---- Provided data
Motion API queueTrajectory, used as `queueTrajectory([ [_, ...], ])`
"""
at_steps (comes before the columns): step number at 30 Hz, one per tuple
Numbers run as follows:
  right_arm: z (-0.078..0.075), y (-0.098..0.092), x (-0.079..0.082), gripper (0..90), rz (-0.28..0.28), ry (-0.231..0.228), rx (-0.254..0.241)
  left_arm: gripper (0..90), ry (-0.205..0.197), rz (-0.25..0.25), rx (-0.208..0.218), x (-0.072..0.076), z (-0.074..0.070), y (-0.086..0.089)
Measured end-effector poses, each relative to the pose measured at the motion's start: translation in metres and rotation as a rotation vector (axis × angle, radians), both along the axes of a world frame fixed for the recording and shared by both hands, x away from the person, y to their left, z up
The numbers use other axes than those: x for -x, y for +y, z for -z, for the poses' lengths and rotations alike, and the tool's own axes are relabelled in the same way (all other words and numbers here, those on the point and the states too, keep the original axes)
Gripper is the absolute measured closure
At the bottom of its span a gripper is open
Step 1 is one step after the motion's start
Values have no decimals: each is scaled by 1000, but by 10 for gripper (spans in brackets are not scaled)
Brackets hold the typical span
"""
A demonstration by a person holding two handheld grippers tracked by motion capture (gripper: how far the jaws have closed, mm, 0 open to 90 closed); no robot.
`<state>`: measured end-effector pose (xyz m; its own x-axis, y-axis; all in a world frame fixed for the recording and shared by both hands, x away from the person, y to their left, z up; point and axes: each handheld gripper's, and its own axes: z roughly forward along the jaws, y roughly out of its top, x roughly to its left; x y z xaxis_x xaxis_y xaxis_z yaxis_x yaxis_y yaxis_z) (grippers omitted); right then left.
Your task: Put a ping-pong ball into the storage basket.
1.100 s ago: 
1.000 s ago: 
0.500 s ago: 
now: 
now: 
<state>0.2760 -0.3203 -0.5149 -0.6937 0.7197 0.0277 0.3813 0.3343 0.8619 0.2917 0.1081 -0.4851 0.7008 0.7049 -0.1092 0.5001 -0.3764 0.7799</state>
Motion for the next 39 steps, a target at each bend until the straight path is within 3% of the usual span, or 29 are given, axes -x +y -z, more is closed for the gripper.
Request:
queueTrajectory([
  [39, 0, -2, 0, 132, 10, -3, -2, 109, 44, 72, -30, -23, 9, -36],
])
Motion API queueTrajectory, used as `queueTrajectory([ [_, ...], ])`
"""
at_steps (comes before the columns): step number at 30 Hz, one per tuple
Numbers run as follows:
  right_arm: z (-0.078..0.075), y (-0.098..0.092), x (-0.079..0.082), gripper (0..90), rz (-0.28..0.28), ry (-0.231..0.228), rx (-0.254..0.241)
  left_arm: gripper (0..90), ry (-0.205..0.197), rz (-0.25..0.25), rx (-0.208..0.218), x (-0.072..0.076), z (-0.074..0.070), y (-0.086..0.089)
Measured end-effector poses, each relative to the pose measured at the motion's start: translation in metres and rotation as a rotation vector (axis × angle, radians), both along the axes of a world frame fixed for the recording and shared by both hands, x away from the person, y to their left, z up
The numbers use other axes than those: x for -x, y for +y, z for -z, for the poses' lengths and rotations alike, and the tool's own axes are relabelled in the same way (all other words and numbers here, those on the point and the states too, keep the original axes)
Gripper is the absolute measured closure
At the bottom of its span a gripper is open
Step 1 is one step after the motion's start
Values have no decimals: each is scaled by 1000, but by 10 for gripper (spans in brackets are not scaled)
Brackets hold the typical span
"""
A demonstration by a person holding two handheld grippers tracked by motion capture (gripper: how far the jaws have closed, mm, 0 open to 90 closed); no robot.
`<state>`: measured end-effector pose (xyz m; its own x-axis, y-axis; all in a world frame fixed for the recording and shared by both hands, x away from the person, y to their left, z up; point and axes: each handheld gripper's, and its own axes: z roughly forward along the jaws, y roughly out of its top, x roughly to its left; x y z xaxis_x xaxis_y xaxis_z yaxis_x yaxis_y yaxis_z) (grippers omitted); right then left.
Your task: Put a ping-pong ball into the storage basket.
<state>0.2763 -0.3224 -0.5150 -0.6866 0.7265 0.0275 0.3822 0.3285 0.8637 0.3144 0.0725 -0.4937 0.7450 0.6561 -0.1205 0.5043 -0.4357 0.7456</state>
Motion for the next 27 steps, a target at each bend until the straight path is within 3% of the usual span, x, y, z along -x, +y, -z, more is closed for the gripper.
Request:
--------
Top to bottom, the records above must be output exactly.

Motion API queueTrajectory, used as `queueTrajectory([ [_, ...], ])`
"""
at_steps (comes before the columns): step number at 30 Hz, one per tuple
Numbers run as follows:
  right_arm: z (-0.078..0.075), y (-0.098..0.092), x (-0.079..0.082), gripper (0..90), rz (-0.28..0.28), ry (-0.231..0.228), rx (-0.254..0.241)
  left_arm: gripper (0..90), ry (-0.205..0.197), rz (-0.25..0.25), rx (-0.208..0.218), x (-0.072..0.076), z (-0.074..0.070), y (-0.086..0.089)
Measured end-effector poses, each relative to the pose measured at the motion's start: translation in metres and rotation as a rotation vector (axis × angle, radians), both along the axes of a world frame fixed for the recording and shared by both hands, x away from the person, y to their left, z up
The numbers use other axes than those: x for -x, y for +y, z for -z, for the poses' lengths and rotations alike, and the tool's own axes are relabelled in the same way (all other words and numbers here, those on the point and the states too, keep the original axes)
Gripper is the absolute measured closure
At the bottom of its span a gripper is open
Step 1 is one step after the motion's start
Values have no decimals: each is scaled by 1000, but by 10 for gripper (spans in brackets are not scaled)
Brackets hold the typical span
"""
A demonstration by a person holding two handheld grippers tracked by motion capture (gripper: how far the jaws have closed, mm, 0 open to 90 closed); no robot.
`<state>`: measured end-effector pose (xyz m; its own x-axis, y-axis; all in a world frame fixed for the recording and shared by both hands, x away from the person, y to their left, z up; point and axes: each handheld gripper's, and its own axes: z roughly forward along the jaws, y roughly out of its top, x roughly to its left; x y z xaxis_x xaxis_y xaxis_z yaxis_x yaxis_y yaxis_z) (grippers omitted); right then left.
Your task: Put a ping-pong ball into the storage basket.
1.100 s ago: 
1.000 s ago: 
0.500 s ago: 
now: 
now: 
<state>0.2760 -0.3203 -0.5149 -0.6937 0.7197 0.0277 0.3813 0.3343 0.8619 0.2917 0.1081 -0.4851 0.7008 0.7049 -0.1092 0.5001 -0.3764 0.7799</state>
Motion for the next 39 steps, a target at each bend until the straight path is within 3% of the usual span, or 29 are given, axes -x +y -z, more is closed for the gripper.
Request:
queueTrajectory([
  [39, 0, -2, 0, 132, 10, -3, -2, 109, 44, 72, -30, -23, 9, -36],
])
Motion API queueTrajectory, used as `queueTrajectory([ [_, ...], ])`
"""
at_steps (comes before the columns): step number at 30 Hz, one per tuple
Numbers run as follows:
  right_arm: z (-0.078..0.075), y (-0.098..0.092), x (-0.079..0.082), gripper (0..90), rz (-0.28..0.28), ry (-0.231..0.228), rx (-0.254..0.241)
  left_arm: gripper (0..90), ry (-0.205..0.197), rz (-0.25..0.25), rx (-0.208..0.218), x (-0.072..0.076), z (-0.074..0.070), y (-0.086..0.089)
Measured end-effector poses, each relative to the pose measured at the motion's start: translation in metres and rotation as a rotation vector (axis × angle, radians), both along the axes of a world frame fixed for the recording and shared by both hands, x away from the person, y to their left, z up
The numbers use other axes than those: x for -x, y for +y, z for -z, for the poses' lengths and rotations alike, and the tool's own axes are relabelled in the same way (all other words and numbers here, those on the point and the states too, keep the original axes)
Gripper is the absolute measured closure
At the bottom of its span a gripper is open
Step 1 is one step after the motion's start
Values have no decimals: each is scaled by 1000, but by 10 for gripper (spans in brackets are not scaled)
Brackets hold the typical span
"""
A demonstration by a person holding two handheld grippers tracked by motion capture (gripper: how far the jaws have closed, mm, 0 open to 90 closed); no robot.
`<state>`: measured end-effector pose (xyz m; its own x-axis, y-axis; all in a world frame fixed for the recording and shared by both hands, x away from the person, y to their left, z up; point and axes: each handheld gripper's, and its own axes: z roughly forward along the jaws, y roughly out of its top, x roughly to its left; x y z xaxis_x xaxis_y xaxis_z yaxis_x yaxis_y yaxis_z) (grippers omitted); right then left.
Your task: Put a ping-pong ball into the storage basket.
<state>0.2763 -0.3224 -0.5150 -0.6866 0.7265 0.0275 0.3822 0.3285 0.8637 0.3144 0.0725 -0.4937 0.7450 0.6561 -0.1205 0.5043 -0.4357 0.7456</state>
Motion for the next 27 steps, a target at each bend until the straight path is within 3% of the usual span, x, y, z along -x, +y, -z, more is closed for the gripper.
Request:

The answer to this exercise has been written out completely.